Keym, Stefan / Peter Jost (Hg.)

Olivier Messiaen

und die "französische Tradition"

Rubrik: Bücher
Verlag/Label: Dohr, Köln 2013
erschienen in: das Orchester 12/2013 , Seite 68

Wahrscheinlich kann man Olivier Messiaen als den Komponisten des 20. Jahrhunderts ansehen, der sich ins Bewusstsein von Rezipienten, Interpreten wie Forschern als der Exponent schlechthin der französischen Musikkultur seiner Zeit eingegraben hat. Unstrittig, als Monolith, als Sonderling, aber eben doch nicht nur irgendwie als Franzose.
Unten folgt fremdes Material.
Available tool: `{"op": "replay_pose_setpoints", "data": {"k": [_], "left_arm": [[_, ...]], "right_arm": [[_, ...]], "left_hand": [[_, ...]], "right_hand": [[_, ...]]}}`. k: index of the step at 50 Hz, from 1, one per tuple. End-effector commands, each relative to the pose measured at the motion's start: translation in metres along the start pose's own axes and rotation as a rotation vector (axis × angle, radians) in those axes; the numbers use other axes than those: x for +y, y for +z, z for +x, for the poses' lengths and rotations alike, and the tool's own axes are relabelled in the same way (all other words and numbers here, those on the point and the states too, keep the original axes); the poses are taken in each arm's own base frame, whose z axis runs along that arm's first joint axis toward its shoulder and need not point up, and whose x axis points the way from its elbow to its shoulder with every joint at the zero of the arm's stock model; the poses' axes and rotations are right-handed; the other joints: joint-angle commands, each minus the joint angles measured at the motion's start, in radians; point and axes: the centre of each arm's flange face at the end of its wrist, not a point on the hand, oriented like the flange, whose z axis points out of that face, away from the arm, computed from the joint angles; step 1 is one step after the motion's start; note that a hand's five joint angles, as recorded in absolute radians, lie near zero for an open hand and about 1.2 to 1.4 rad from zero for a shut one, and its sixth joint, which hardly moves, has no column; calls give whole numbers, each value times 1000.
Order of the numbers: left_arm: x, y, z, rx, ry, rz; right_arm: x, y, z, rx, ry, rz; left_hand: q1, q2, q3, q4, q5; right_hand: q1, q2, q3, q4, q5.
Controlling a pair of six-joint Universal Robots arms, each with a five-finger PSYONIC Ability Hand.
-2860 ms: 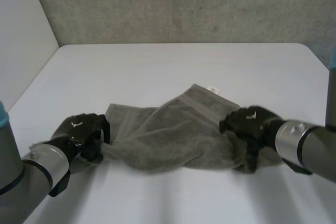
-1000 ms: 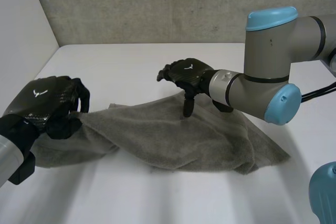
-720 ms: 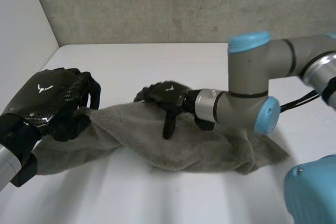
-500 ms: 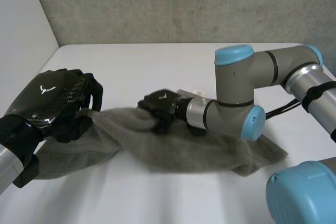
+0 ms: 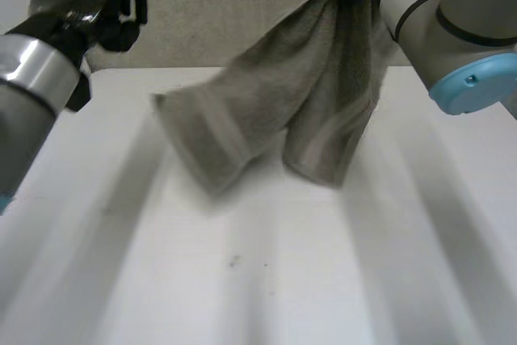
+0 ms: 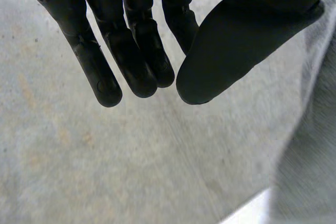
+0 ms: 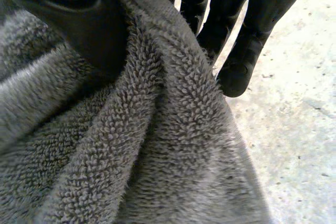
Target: Fold the towel.
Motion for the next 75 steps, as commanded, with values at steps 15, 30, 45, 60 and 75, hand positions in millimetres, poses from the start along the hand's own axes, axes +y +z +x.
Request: {"op": "replay_pose_setpoints", "data": {"k": [15, 30, 45, 60, 75], "left_arm": [[123, -61, 34, 29, -69, -403], [132, -44, 67, 82, -271, -333], [148, -31, 114, 188, -360, -320], [173, -28, 149, 236, -473, -362], [188, -29, 156, 231, -576, -403]], "right_arm": [[109, -101, -52, -272, -107, -495], [80, -115, -41, -218, -62, -441], [22, -123, -28, -169, -57, -307], [-3, -146, -23, -166, -51, -286], [-4, -153, -23, -162, -32, -292]], "left_hand": [[190, 178, 179, 177, 184], [-658, -670, -669, -671, -664], [-658, -670, -669, -671, -664], [-600, -611, -610, -613, -605], [190, 178, 179, 177, 184]], "right_hand": [[52, 72, 73, 57, 72], [52, 72, 73, 57, 72], [52, 72, 73, 57, 72], [52, 72, 73, 57, 72], [52, 72, 73, 57, 72]]}}
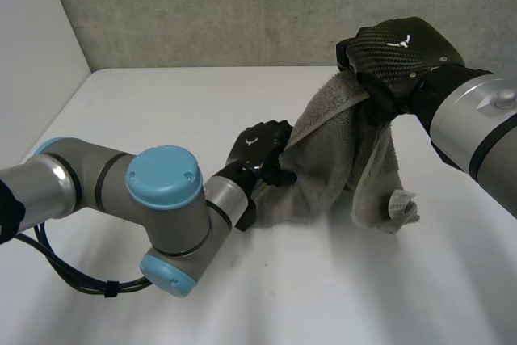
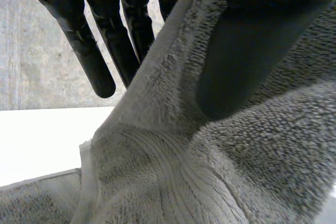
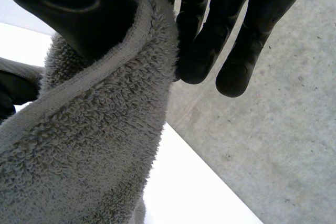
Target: Fold the towel.
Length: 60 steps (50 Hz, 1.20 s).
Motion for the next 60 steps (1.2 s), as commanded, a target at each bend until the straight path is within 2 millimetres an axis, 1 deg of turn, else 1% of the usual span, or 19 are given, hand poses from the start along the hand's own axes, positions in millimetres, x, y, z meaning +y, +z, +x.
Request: {"op": "replay_pose_setpoints", "data": {"k": [1, 5, 7, 8, 10, 11, 13, 20, 27, 35, 42, 46, 50, 51, 53, 54, 55, 56, 60], "left_arm": [[-2, 0, 1, 7, -81, 4], [-15, 0, -1, -10, -75, 34], [-51, -3, -9, -40, -64, 113], [-51, -3, -9, -41, -64, 114], [-91, -13, -42, -161, -16, 195], [-91, -13, -42, -162, -16, 195], [-129, -29, -58, -246, 83, 265], [-155, -61, -44, -274, 268, 294], [-144, -86, -36, -300, 381, 199], [-103, -105, -43, -333, 476, -51], [-72, -90, -59, -339, 506, -181], [-72, -71, -66, -334, 514, -172], [-108, -24, -69, -323, 525, 0], [-108, -23, -69, -323, 525, 1], [-150, 1, -54, -289, 512, 203], [-150, 1, -54, -289, 512, 204], [-176, 9, -44, -264, 510, 328], [-201, 13, -36, -257, 505, 450], [-242, 8, -25, -297, 484, 658]], "right_arm": [[4, 0, 0, 4, 0, -11], [7, 1, 4, 13, 0, -21], [8, 1, 4, 11, -2, -27], [8, 1, 4, 11, -2, -27], [9, 1, 3, 9, -1, -31], [11, 1, 3, 6, -2, -36], [13, 1, 2, 1, 1, -43], [19, 0, -1, -8, 8, -60], [27, -4, -8, -36, 7, -97], [56, -6, -20, -158, -4, -321], [95, 3, -33, -286, -129, -512], [106, 46, -29, -268, -194, -468], [87, 103, -9, -110, -256, -244], [87, 103, -9, -109, -256, -243], [72, 120, -1, -40, -283, -124], [55, 135, 8, 31, -303, 2], [35, 146, 18, 112, -325, 142], [35, 146, 18, 113, -325, 143], [-6, 152, 35, 275, -366, 459]], "left_hand": [[424, 421, 422, 420, 433], [424, 421, 422, 420, 433], [424, 421, 422, 420, 433], [424, 421, 422, 420, 433], [424, 421, 422, 420, 433], [424, 421, 422, 420, 433], [424, 421, 422, 420, 433], [424, 421, 422, 420, 433], [424, 421, 422, 420, 433], [424, 421, 422, 420, 433], [424, 421, 422, 420, 433], [424, 421, 422, 420, 433], [424, 421, 422, 420, 433], [424, 421, 422, 420, 433], [424, 421, 422, 420, 433], [424, 421, 422, 420, 433], [424, 421, 422, 420, 433], [424, 421, 422, 420, 433], [424, 421, 422, 420, 433]], "right_hand": [[52, 72, 59, 57, 71], [52, 72, 59, 57, 71], [52, 72, 59, 57, 71], [52, 72, 59, 57, 71], [52, 72, 59, 57, 71], [52, 72, 59, 57, 71], [52, 72, 59, 57, 71], [52, 72, 59, 57, 71], [52, 72, 59, 57, 71], [52, 72, 59, 57, 71], [52, 72, 59, 57, 71], [52, 72, 59, 57, 71], [52, 72, 59, 57, 71], [52, 72, 59, 57, 71], [52, 72, 59, 57, 71], [52, 72, 59, 57, 71], [52, 72, 59, 57, 71], [52, 72, 59, 57, 71], [52, 72, 59, 57, 71]]}}
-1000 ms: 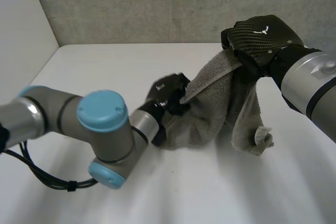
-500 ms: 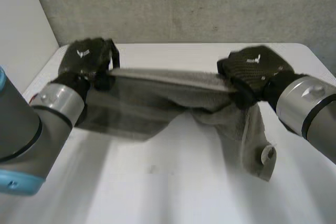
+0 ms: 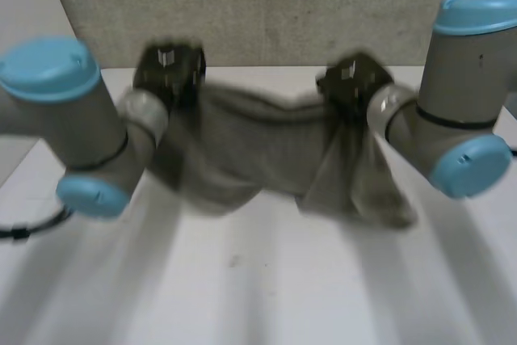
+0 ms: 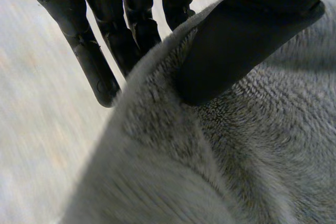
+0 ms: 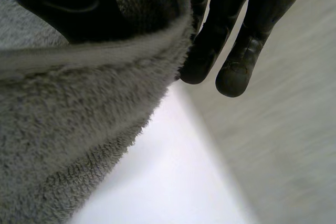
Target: Fold the towel.
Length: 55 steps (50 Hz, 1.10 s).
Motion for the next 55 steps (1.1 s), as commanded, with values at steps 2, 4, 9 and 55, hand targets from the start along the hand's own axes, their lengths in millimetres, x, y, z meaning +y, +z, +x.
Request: {"op": "replay_pose_setpoints", "data": {"k": [2, 4, 9, 55], "left_arm": [[-110, 23, -22, -181, -93, 478], [-124, 13, -29, -242, -109, 512], [-100, -3, -28, -218, -87, 420], [45, -82, -23, -131, -37, -77]], "right_arm": [[-69, 17, 60, 402, -80, 529], [-67, 14, 63, 410, -90, 543], [-45, 8, 46, 238, -99, 471], [123, -61, -32, -104, 665, -276]], "left_hand": [[190, 178, 179, 177, 187], [190, 178, 179, 177, 187], [190, 178, 179, 177, 187], [190, 178, 179, 177, 187]], "right_hand": [[52, 67, 59, 55, 67], [52, 67, 59, 55, 67], [52, 67, 59, 55, 67], [-1170, -1154, -1162, -1167, -1155]]}}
Dabei wird gemeinhin gar nicht hinterfragt, was den Musiker abgesehen von Geburt und Pass, von Professur und Titularstelle in Paris zum Repräsentanten französischer Musikkultur macht, und schon gar nicht, ob seine Musik in ästhetischer Hinsicht irgendetwas Französisches hat. Allein vor diesem Hintergrund stellt der Band, den Stefan Keym und Peter Jost im Dohr-Verlag veröffentlicht haben, ein absolutes Desiderat dar; versucht er doch, aus sehr unterschiedlichen Perspektiven den Mythos auf der einen Seite zu hinterfragen und auf der anderen jene Linien zu schärfen, die von den Herausgebern offenbar als gewinnbringend erachtet werden und es vielfach auch sind.
In elf Beiträgen nähern sich die Autoren mit ihren jeweils sehr unterschiedlichen Zugängen zu Messiaen, zu Frankreich und zur Musik des 20. Jahrhunderts im Allgemeinen diesem Einzelgänger, der in den französischen Hochalpen Vogelstimmen sammelte und jenseits ausgetretener Pfade eine musikalische Entwicklung in Angriff nahm, die mit dem Begriff Serialismus allenfalls im Kern zu fassen war. Dass dabei ein eigentlicher Traditionsbegriff insbesondere in Bezug auf die französische Orgeltradition eine Rolle spielt, steht abermals in guter Wissenschaftstradition. Jenseits dessen ist es vor allem die Reflexion des Wirkens Olivier Messiaens in seiner Zeit, mit den dominanten Phänomenen, mit großen Kollegen und Geistesströmungen, die einen Großteil der behandelten Themen ausmacht. Kaum einer der Autoren wartet mit Überraschendem auf; es ist vor allem die Konzentration, in der der Sammelband auf sein Publikum trifft, die ihn bemerkenswert macht.
Eine entscheidende Stärke dieses Buchs ist in besonderem Maß, dass es sich nicht im analytischen Nachweis der einen oder anderen Beziehung von Komposition zu dieser oder jener Tradition erschöpft, sondern dass es ein bemerkenswertes und in diesen Dimensionen bisher unbekanntes Panorama der französischen Musikkultur des frühen 20. Jahrhunderts eröffnet. Weit über die Auseinandersetzung mit diesem einen und außergewöhnlichen Musiker hinaus bietet der Band damit zahlreiche Ansatzpunkte für sozial- und kulturhistorische Arbeiten. Darüber hinaus handelt es sich um ein lesenswertes Buch – ein Kompendium in Sachen französischer Musik im Allgemeinen, das sich in seiner ganzen Vielfalt, in seinem bemerkenswerten Facettenreichtum aber nur dem Leser erschließt, der Deutsch, Französisch und Englisch als Fachsprache auf gehobenem Niveau in der Lage ist zu genießen. Dann allerdings ist der Genuss uneingeschränkt.